-- Task to carry out --
Each line below that includes "pixels" counts once; report the total and nothing more.

-- Exercise inputs --
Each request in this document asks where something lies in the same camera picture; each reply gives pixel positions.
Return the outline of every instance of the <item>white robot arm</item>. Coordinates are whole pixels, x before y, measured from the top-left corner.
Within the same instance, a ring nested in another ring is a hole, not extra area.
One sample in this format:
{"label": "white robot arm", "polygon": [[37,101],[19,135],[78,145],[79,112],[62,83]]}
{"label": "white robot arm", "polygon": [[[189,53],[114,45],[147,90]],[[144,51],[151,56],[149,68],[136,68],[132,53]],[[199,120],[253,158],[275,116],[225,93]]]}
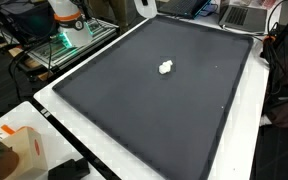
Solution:
{"label": "white robot arm", "polygon": [[[60,35],[65,39],[66,47],[81,47],[90,43],[93,33],[81,16],[80,9],[70,0],[49,0],[55,19],[60,24]],[[154,18],[157,14],[155,0],[134,0],[139,14],[145,18]]]}

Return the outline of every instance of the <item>dark gray surface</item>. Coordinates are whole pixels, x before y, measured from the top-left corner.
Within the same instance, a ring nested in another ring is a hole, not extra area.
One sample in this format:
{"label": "dark gray surface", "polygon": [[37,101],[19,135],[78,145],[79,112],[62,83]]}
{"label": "dark gray surface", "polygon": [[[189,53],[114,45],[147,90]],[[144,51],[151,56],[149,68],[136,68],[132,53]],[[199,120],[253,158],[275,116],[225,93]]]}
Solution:
{"label": "dark gray surface", "polygon": [[251,42],[158,17],[54,89],[166,178],[206,179]]}

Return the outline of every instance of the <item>small white object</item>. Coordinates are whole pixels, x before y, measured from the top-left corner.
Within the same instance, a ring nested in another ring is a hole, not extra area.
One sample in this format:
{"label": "small white object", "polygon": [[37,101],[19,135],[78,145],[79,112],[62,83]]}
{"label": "small white object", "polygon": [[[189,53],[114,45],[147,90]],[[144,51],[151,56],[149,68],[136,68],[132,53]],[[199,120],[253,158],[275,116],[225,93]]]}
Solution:
{"label": "small white object", "polygon": [[160,74],[166,74],[169,73],[172,69],[173,62],[171,60],[168,60],[166,62],[163,62],[162,65],[158,68]]}

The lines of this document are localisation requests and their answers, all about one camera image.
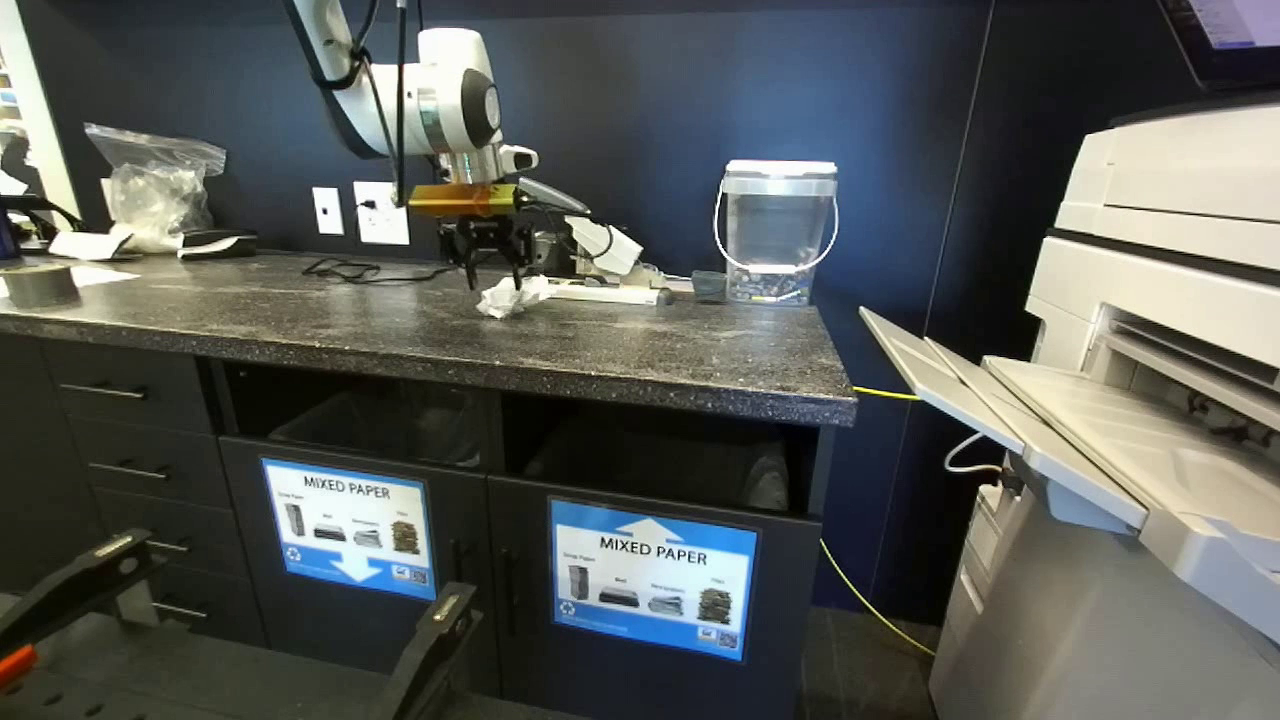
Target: wall
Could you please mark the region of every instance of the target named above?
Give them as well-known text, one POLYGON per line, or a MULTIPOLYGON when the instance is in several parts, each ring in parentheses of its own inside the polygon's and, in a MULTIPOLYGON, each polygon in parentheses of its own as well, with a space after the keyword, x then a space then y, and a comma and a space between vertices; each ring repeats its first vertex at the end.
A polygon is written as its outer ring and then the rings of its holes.
MULTIPOLYGON (((963 347, 1028 342, 1020 289, 1074 138, 1178 67, 1148 0, 457 0, 422 15, 488 37, 508 138, 544 152, 538 180, 664 268, 712 263, 723 162, 836 162, 847 224, 818 305, 868 383, 892 374, 855 305, 963 329, 963 347)), ((89 215, 104 222, 79 131, 97 119, 222 145, 222 224, 350 248, 313 231, 306 188, 388 177, 388 162, 339 147, 282 0, 41 0, 29 20, 89 215)), ((388 58, 388 20, 371 50, 388 58)), ((905 617, 939 614, 969 517, 970 487, 937 476, 943 441, 926 413, 868 403, 836 451, 831 549, 905 617)), ((818 601, 844 605, 831 582, 818 601)))

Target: power outlet
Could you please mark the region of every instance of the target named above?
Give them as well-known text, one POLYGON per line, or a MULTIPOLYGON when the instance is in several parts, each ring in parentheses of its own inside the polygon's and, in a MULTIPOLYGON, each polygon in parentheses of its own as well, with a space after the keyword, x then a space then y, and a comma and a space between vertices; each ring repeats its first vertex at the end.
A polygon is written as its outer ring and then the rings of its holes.
POLYGON ((336 188, 313 188, 313 210, 315 210, 315 231, 321 238, 344 238, 344 201, 336 188))
POLYGON ((406 244, 406 211, 394 210, 394 185, 357 180, 361 244, 406 244))

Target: white printer
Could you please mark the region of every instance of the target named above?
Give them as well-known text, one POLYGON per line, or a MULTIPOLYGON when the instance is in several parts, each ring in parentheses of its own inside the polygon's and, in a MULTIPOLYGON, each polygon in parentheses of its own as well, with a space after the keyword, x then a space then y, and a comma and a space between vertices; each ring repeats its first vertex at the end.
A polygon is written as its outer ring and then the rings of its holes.
POLYGON ((1022 305, 969 363, 862 309, 1006 449, 949 601, 943 720, 1280 716, 1280 103, 1085 142, 1022 305))

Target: dark gray countertop
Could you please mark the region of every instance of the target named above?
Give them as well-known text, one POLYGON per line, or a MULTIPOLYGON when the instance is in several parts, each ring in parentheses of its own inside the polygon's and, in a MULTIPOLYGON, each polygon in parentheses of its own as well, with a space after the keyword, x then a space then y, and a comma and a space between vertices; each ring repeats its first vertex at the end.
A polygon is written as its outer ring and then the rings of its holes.
POLYGON ((815 309, 538 305, 482 320, 460 272, 344 285, 304 275, 313 260, 114 263, 130 280, 79 285, 79 305, 0 299, 0 334, 788 424, 855 418, 815 309))

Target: recycling sign
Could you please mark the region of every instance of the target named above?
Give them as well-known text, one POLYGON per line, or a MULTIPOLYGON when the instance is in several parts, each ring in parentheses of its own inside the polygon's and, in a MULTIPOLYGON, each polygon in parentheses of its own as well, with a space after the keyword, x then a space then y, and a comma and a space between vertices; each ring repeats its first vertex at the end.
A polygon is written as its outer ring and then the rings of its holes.
POLYGON ((420 482, 262 458, 282 571, 437 601, 420 482))
POLYGON ((757 533, 551 499, 551 622, 743 661, 757 533))

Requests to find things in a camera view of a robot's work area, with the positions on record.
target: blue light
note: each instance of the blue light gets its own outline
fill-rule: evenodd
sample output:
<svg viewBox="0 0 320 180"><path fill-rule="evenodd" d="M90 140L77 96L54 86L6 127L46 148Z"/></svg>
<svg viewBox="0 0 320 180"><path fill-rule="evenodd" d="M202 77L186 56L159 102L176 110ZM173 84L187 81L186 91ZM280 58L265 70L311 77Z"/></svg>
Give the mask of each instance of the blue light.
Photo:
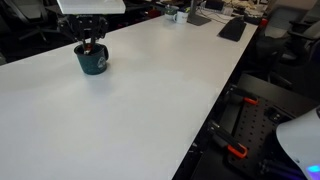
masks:
<svg viewBox="0 0 320 180"><path fill-rule="evenodd" d="M320 166L310 166L310 167L308 167L308 171L312 172L312 173L320 172Z"/></svg>

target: black keyboard
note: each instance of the black keyboard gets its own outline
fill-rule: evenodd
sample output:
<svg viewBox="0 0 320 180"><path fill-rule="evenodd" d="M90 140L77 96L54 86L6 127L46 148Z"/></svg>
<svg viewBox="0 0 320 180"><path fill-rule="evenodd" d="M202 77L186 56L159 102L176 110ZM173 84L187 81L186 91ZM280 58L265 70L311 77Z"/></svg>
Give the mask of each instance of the black keyboard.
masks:
<svg viewBox="0 0 320 180"><path fill-rule="evenodd" d="M232 41L239 41L246 25L247 24L243 20L234 18L224 26L219 35Z"/></svg>

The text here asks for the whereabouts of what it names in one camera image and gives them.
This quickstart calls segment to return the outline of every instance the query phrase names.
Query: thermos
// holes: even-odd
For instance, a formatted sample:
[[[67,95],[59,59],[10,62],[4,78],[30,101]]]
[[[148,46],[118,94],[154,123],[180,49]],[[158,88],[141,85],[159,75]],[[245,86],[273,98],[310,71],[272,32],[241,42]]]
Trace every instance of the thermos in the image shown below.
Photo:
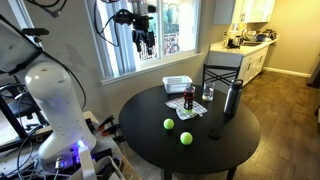
[[[233,116],[237,112],[238,104],[242,93],[243,80],[235,79],[230,84],[226,103],[224,105],[224,113]]]

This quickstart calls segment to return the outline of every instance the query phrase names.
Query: cabinet door
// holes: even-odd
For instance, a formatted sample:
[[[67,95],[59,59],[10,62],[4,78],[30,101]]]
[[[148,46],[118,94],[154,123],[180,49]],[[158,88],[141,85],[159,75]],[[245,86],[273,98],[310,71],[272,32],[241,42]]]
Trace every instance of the cabinet door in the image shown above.
[[[268,22],[275,0],[248,0],[245,22]]]
[[[267,51],[261,54],[259,58],[257,58],[256,75],[261,72],[266,56],[267,56]]]
[[[238,79],[243,80],[243,85],[246,85],[250,81],[250,71],[252,68],[252,56],[246,56],[242,58],[241,68],[238,75]]]
[[[214,24],[240,23],[243,19],[244,0],[216,0]]]

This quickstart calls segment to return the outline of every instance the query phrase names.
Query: black table
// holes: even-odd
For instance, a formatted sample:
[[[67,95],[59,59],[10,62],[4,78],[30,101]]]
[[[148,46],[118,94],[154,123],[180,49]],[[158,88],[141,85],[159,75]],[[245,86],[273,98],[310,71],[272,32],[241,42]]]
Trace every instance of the black table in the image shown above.
[[[229,170],[227,179],[232,179],[237,166],[251,157],[259,144],[260,125],[244,104],[240,103],[236,115],[230,117],[223,113],[226,94],[215,90],[209,102],[201,95],[202,87],[196,86],[195,101],[208,112],[185,121],[165,104],[183,94],[166,94],[163,86],[136,94],[120,112],[127,143],[143,159],[162,168],[163,179],[171,179],[172,172],[207,174],[225,170]],[[173,130],[163,128],[167,118],[174,120]],[[208,136],[212,129],[220,138]],[[187,146],[180,142],[185,131],[193,135],[192,144]]]

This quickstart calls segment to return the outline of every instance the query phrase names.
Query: baseboard
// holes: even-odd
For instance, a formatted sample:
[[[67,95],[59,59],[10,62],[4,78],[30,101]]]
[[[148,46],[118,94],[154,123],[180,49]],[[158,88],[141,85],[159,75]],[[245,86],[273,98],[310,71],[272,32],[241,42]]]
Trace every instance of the baseboard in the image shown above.
[[[283,69],[275,69],[275,68],[269,68],[269,67],[264,67],[263,70],[273,71],[273,72],[278,72],[278,73],[283,73],[283,74],[290,74],[290,75],[300,76],[300,77],[307,77],[307,78],[309,78],[311,76],[311,74],[300,73],[300,72],[295,72],[295,71],[287,71],[287,70],[283,70]]]

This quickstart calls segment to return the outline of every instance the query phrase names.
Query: kitchen sink
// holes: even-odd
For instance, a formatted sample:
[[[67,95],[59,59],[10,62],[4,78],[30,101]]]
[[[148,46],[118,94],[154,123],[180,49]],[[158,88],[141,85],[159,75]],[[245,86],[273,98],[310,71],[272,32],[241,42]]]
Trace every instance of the kitchen sink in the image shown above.
[[[258,46],[260,44],[262,44],[262,42],[244,42],[241,46]]]

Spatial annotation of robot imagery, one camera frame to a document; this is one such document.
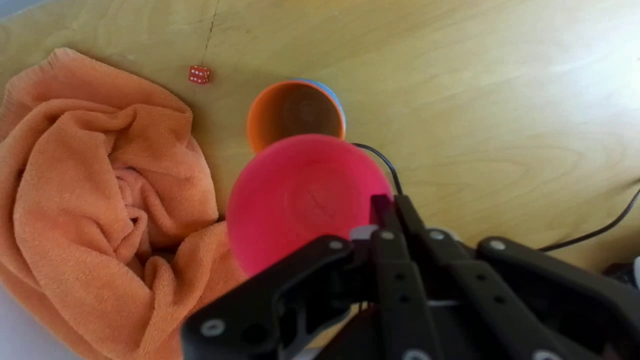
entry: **orange cup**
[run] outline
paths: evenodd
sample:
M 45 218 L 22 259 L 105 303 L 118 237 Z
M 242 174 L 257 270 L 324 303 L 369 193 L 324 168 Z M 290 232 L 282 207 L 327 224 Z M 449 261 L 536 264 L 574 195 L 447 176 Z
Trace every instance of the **orange cup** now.
M 247 141 L 257 155 L 270 144 L 298 135 L 343 139 L 346 116 L 338 94 L 315 80 L 283 80 L 267 87 L 253 101 Z

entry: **orange towel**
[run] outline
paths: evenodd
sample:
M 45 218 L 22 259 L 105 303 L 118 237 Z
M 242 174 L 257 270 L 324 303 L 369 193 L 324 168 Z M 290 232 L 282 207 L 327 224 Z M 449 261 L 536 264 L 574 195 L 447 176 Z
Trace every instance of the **orange towel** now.
M 191 112 L 74 50 L 0 108 L 0 280 L 81 359 L 182 359 L 182 321 L 239 283 Z

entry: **metal screw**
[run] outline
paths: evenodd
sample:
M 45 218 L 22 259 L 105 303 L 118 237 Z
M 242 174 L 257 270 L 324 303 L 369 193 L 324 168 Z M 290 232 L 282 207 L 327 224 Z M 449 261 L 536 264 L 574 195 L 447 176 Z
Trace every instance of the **metal screw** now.
M 550 350 L 536 350 L 532 360 L 561 360 L 561 359 Z
M 393 237 L 393 232 L 381 230 L 381 232 L 380 232 L 380 239 L 381 239 L 381 241 L 393 241 L 395 237 Z
M 329 241 L 329 243 L 327 243 L 327 249 L 340 250 L 340 249 L 343 249 L 343 245 L 341 245 L 340 241 Z
M 443 239 L 445 239 L 443 232 L 438 232 L 438 230 L 428 232 L 428 237 L 430 237 L 431 241 L 443 241 Z
M 411 349 L 402 354 L 402 360 L 430 360 L 430 356 L 421 350 Z
M 492 247 L 492 249 L 497 250 L 497 252 L 501 252 L 501 250 L 505 249 L 505 245 L 499 243 L 499 241 L 490 241 L 488 247 Z
M 226 328 L 223 322 L 218 321 L 218 319 L 213 319 L 213 321 L 201 322 L 199 334 L 201 334 L 203 338 L 216 338 L 216 337 L 220 337 L 220 334 L 223 332 L 223 328 Z

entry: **table surface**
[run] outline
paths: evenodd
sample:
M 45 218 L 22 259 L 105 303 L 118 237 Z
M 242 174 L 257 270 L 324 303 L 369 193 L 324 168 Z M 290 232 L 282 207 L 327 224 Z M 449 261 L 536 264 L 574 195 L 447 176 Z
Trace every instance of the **table surface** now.
M 587 232 L 640 187 L 635 0 L 51 0 L 0 22 L 0 85 L 56 46 L 184 98 L 221 207 L 252 158 L 252 98 L 299 77 L 329 85 L 347 141 L 385 153 L 425 223 L 467 245 Z M 199 60 L 212 87 L 186 80 Z M 640 254 L 635 218 L 556 256 Z

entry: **wood grain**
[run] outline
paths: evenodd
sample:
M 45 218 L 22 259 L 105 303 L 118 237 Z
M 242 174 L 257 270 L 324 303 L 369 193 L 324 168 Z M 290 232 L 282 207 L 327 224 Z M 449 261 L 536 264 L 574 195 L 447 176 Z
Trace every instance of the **wood grain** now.
M 252 98 L 298 77 L 329 85 L 347 139 L 384 150 L 428 224 L 467 245 L 582 235 L 640 187 L 634 0 L 51 0 L 0 25 L 0 85 L 56 46 L 191 104 L 221 207 L 252 157 Z M 201 56 L 213 87 L 186 82 Z M 640 254 L 637 235 L 631 214 L 558 256 L 596 270 Z

-- Completed task --
3